Chapters
In other sections of this guide on descriptive statistics, we taught you the basics of finding mean, median, standard deviation and percentiles. We provided you the formulas to each, as well as introduced some intermediate topics involving these measures of central tendency and variability. Here, we’ll present some advanced topics relating to these measures, namely the standard error and percentile rank.
Measures of Central Tendency and Variability
While measures like mean, median, standard deviation and percentiles can seem somewhat basic, the truth is that they are some of the most powerful tools of analysis within descriptive statistics and which form many of the fundamental concepts in more advanced, inferential statistics.
Percentiles, for example, is a concept that is used in quantile regression - which strives to identify patterns within different quantiles of a data set. These advanced applications rely on a strong, fundamental understanding of these more basic concepts. Below, you’ll find a brief recap of the formulas for sample mean, median and standard deviation as well as when they’re used and how to interpret them.
| Formula | Uses | Interpretation | |
| Mean | \[ \bar{x} = \frac{\Sigma x}{n} \] |
| The average of the data set, capturing where most values are cantered |
| Median | No standard formula, is found by identifying the middle value of ordered data |
| The midpoint of the data, representing the point where half the data falls above and below |
| SD | \[ \sqrt{ \frac{\Sigma (x_{i} - \bar{x})^2 }{n-1} } \] |
| Is used to determine how typical a value is for a data set with a given mean and standard deviation |
Standard Error
The concept of the standard deviation is a great starting point for understanding the standard error.

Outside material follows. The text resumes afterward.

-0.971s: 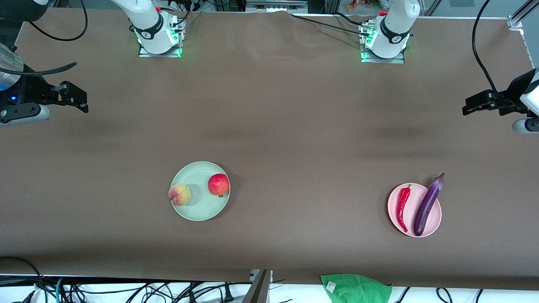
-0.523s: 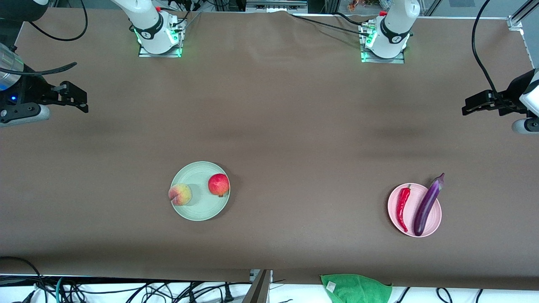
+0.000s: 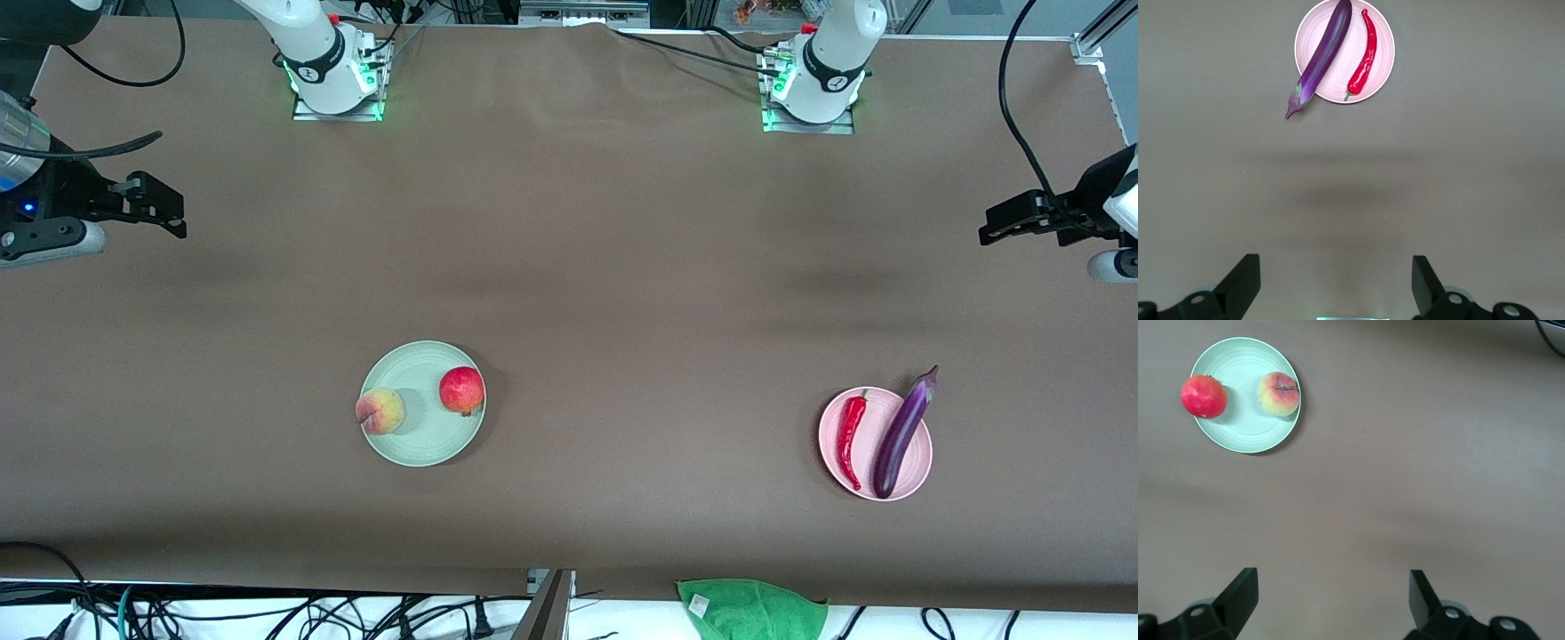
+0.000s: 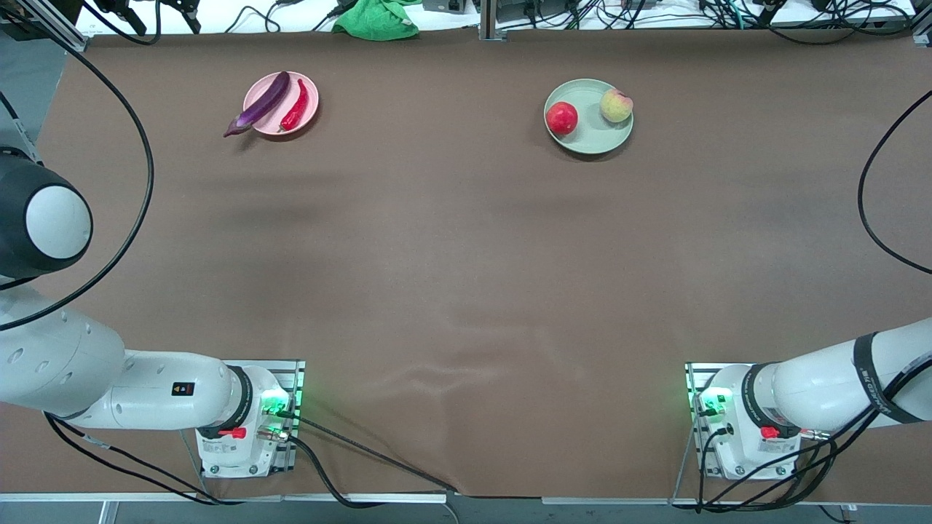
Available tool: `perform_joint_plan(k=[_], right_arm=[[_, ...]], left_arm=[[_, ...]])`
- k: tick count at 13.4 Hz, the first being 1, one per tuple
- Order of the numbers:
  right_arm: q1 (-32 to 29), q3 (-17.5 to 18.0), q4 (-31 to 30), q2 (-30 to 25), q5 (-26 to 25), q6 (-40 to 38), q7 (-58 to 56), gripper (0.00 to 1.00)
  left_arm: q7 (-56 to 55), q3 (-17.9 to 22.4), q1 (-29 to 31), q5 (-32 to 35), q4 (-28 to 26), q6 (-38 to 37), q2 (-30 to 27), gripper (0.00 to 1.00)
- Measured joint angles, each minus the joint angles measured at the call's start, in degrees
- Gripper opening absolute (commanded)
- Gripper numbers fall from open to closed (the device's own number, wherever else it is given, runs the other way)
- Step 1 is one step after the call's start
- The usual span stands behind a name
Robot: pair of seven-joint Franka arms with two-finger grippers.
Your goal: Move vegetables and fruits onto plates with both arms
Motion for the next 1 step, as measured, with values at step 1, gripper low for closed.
perform_joint_plan(k=[1], right_arm=[[0.00, 0.00, 0.00, 0.00, 0.00, 0.00, 0.00, 1.00]], left_arm=[[0.00, -0.01, -0.02, 0.00, 0.03, 0.00, 0.03, 1.00]])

It is defined as the estimate of the standard deviation of an estimate. Thus far, you’ve been calculating the standard deviation of an entire sample. Meaning, you’ve calculated a measure by which you can identify how likely any value would appear given the mean and sample size of your data set.
The standard deviation typically goes hand in hand with the distribution of a variable. Every distribution you will encounter reflects a probability density function, where each point on the horizontal axis corresponds with the probability of it occurring in a given data set on the vertical axis.
The question the standard deviation of a variable or data set attempts to answer is whether a given value is likely to be found for a given distribution. The question the standard error tries to answer is whether how likely a given statistic, such as the mean, is to be found for a given data set.
Instead of trying to find the distribution of a data set, the standard error tries to find the distribution of a given statistic. Recall the difference between a sample and a population. Measures of a population are called parameters, where the standard deviation of a parameter gives us information about the distribution of that parameter.
Measures of a sample, however, are estimates of parameters and are called statistics. The standard error, then, is an estimate of the standard deviation of a statistic.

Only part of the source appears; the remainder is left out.